As vias públicas do Distrito Federal registraram aumento de 28,95% nos flagrantes de rachas nos primeiros cinco meses de 2026 em comparação com o mesmo período de 2025. Segundo dados do Detran-DF, as autuações saltaram de 114 para 147, o que representa uma média de quase uma infração por dia. O número acende alerta para o perigo nas pistas.
O Código de Trânsito Brasileiro (CTB) não usa o termo “racha”, mas enquadra a conduta nos artigos 173 e 174, que tratam de “disputar corrida” e “promover competição”. Entre janeiro e maio de 2026, ações conjuntas do Detran, do Departamento de Estradas de Rodagem (DER-DF) e da Polícia Militar (PMDF) autuaram 10 infratores por disputa direta de corrida. No mesmo período de 2025, foram oito autuações desse tipo, de um total de 18 registros em todo o ano passado.

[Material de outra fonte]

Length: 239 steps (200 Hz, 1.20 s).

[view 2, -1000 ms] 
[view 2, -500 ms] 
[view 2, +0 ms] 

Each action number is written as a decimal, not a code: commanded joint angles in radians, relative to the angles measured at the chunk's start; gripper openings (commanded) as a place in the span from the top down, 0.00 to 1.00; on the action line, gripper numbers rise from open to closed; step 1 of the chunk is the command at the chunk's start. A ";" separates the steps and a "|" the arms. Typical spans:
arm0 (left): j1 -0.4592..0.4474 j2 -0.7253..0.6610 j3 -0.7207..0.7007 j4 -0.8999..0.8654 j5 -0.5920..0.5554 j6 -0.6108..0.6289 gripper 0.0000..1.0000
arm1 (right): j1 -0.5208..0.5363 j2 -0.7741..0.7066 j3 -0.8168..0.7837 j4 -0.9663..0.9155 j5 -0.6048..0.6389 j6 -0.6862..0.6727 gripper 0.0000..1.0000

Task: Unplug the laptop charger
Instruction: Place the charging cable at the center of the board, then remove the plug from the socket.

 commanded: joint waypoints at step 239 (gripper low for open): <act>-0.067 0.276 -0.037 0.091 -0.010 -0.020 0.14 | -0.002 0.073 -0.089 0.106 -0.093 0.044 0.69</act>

Os motoristas flagrados no artigo 173 recebem autuação gravíssima. A punição prevê suspensão do direito de dirigir, recolhimento da habilitação, remoção do veículo e multa multiplicada por 10, que dobra em caso de reincidência em 12 meses. As mesmas penalidades valem para quem promove ou participa de eventos organizados, exibições e manobras perigosas sem autorização (artigo 174), tanto para condutores quanto para organizadores.

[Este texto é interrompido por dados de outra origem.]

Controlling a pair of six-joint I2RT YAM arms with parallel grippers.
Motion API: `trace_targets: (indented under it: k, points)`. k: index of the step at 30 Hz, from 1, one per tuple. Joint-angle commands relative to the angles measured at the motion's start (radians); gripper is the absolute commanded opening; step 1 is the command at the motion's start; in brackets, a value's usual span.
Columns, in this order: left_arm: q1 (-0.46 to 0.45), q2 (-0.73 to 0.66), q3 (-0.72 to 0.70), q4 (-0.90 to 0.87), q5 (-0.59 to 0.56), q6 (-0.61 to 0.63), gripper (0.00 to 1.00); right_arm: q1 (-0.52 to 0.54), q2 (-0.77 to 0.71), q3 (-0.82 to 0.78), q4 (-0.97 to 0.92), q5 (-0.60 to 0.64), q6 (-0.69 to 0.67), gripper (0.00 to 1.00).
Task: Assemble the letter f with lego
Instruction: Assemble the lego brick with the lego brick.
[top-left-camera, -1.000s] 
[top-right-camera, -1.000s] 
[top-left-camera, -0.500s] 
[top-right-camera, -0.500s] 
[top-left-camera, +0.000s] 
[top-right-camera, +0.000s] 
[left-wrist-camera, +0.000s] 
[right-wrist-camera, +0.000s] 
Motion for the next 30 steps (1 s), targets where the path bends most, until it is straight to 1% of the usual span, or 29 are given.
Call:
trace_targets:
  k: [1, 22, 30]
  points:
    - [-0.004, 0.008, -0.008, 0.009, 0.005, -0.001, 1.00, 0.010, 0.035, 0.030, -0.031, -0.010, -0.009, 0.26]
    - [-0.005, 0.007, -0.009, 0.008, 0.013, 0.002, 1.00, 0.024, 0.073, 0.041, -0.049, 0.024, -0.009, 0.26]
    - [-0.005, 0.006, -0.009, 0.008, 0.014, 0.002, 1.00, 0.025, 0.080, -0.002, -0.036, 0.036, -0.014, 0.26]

Além do processo administrativo, o racha é crime pelo artigo 308 do CTB. As penas variam de detenção de seis meses a três anos para disputas sem feridos; reclusão de três a seis anos em casos com lesão corporal grave; e detenção de cinco a 10 anos se houver morte.

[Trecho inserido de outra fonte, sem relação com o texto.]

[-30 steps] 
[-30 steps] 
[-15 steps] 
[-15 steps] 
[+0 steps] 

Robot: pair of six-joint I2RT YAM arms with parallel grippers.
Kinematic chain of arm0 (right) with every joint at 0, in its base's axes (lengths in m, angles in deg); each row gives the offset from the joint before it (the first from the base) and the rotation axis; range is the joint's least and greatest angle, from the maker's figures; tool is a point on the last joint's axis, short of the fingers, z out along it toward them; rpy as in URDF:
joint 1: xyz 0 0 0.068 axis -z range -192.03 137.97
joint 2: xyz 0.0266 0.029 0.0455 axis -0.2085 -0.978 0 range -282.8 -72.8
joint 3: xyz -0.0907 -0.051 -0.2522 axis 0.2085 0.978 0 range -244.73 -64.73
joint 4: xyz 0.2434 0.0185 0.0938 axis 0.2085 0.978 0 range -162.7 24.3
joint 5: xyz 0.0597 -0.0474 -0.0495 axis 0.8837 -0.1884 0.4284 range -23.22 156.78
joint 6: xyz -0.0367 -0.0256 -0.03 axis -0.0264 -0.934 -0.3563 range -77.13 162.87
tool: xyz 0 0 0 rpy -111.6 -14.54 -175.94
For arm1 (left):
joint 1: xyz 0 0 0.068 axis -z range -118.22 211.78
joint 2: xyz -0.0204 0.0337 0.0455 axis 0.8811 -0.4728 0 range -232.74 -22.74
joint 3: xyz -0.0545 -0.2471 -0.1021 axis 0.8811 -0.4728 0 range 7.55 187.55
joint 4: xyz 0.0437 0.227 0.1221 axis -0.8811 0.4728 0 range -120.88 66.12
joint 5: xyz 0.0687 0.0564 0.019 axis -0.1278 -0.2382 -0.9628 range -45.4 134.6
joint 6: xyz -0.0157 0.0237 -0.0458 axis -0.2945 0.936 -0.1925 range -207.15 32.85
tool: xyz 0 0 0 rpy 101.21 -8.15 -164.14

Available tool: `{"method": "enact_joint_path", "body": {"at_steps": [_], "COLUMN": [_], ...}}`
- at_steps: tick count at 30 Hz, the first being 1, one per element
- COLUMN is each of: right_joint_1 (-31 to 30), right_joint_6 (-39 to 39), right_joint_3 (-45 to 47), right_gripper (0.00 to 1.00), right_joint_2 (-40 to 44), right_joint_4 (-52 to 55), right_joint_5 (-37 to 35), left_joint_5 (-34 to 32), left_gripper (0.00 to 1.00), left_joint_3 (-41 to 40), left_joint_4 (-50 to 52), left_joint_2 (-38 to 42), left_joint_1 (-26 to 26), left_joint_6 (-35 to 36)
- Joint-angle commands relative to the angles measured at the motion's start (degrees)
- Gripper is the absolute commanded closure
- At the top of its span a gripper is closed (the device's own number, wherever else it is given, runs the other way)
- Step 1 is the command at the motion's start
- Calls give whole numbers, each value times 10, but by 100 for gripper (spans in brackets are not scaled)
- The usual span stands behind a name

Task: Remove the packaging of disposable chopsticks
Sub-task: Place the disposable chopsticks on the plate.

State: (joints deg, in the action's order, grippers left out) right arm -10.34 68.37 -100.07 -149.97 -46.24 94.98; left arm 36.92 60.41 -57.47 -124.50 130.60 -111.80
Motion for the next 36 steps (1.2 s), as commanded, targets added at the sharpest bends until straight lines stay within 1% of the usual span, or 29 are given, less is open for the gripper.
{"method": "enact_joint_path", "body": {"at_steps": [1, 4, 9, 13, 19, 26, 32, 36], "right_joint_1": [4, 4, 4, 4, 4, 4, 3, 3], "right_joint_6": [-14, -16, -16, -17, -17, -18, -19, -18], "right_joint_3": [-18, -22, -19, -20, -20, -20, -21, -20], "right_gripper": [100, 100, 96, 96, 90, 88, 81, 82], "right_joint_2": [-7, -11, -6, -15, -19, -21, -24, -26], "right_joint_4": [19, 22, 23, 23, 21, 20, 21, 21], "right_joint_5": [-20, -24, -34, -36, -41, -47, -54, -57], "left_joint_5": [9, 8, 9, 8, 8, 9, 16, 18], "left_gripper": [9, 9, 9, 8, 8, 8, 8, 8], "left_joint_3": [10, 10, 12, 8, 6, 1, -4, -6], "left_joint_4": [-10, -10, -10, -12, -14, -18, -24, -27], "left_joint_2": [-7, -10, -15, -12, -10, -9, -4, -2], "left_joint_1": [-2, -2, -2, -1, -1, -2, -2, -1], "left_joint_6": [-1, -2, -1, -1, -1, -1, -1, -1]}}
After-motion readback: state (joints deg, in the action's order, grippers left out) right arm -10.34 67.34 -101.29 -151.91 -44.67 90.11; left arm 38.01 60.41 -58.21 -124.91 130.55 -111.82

O especialista em segurança pública Leonardo Sant’Anna, professor do Instituto Superior de Ciências Policiais (ISCP), avalia que a lei atual falha em seu papel pedagógico por permitir fiança e resposta em liberdade. Segundo ele, a impunidade retroalimenta o comportamento do grupo. “Na mente desse agressor social, compensa fazer o racha para mostrar que seu carro é mais potente ou que ele é mais hábil, porque a punição é leve”, afirma.
Sant’Anna defende que a discussão sobre prisão em regime fechado ou confisco de bens ainda é precoce. Para ele, o Estado deve focar em penalidades que ataquem diretamente o comportamento do criminoso, incluindo aspectos financeiros e processos de reeducação. O especialista também aponta as redes sociais como o maior impulsionador do crime no DF, com exibições no Instagram e no TikTok. Ele sugere que a divulgação de vídeos ou aceitação de desafios na internet funcione como agravante na pena.
O cenário mobiliza o Congresso Nacional. Tramita na Câmara dos Deputados o Projeto de Lei 7235/25, do deputado Amom Mandel (Cidadania-AM), que cria o Programa Nacional de Prevenção e Combate às Corridas Ilegais.
Em nota, o Detran-DF informou que a Diretoria de Policiamento e Fiscalização de Trânsito (DIRPOL) realiza ações rotineiras de patrulhamento e fiscalização em todo o DF. A Diretoria de Educação também promove campanhas educativas para conscientizar condutores sobre práticas seguras e respeito aos limites de velocidade.